▸ **WHAT YOU ARE ASKED TO DO**
Among the entries below, find every line that has "brackets" and pull it out.

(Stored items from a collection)
Start of Block

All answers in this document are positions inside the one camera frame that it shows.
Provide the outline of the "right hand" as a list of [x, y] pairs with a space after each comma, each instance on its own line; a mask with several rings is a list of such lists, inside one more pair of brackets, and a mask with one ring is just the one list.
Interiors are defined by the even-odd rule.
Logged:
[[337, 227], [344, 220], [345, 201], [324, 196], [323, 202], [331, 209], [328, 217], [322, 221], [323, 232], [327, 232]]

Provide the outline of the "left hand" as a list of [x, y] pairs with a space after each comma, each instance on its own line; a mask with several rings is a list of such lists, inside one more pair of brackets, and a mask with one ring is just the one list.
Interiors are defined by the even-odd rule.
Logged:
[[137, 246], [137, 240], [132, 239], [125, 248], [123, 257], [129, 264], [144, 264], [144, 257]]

End of Block

▸ **EXERCISE ANSWER**
Provide the outline of the "right hand" as a list of [x, y] pairs with a space after each comma, each instance on its own line; a mask with several rings is a list of such lists, inside one more pair of brackets, and a mask with one ring is just the one list.
Provide the outline of the "left hand" as a list of [x, y] pairs with a space after each comma, each instance on its own line; a mask with several rings is a list of such lists, inside one more pair of brackets, and a mask with one ring is just the one list.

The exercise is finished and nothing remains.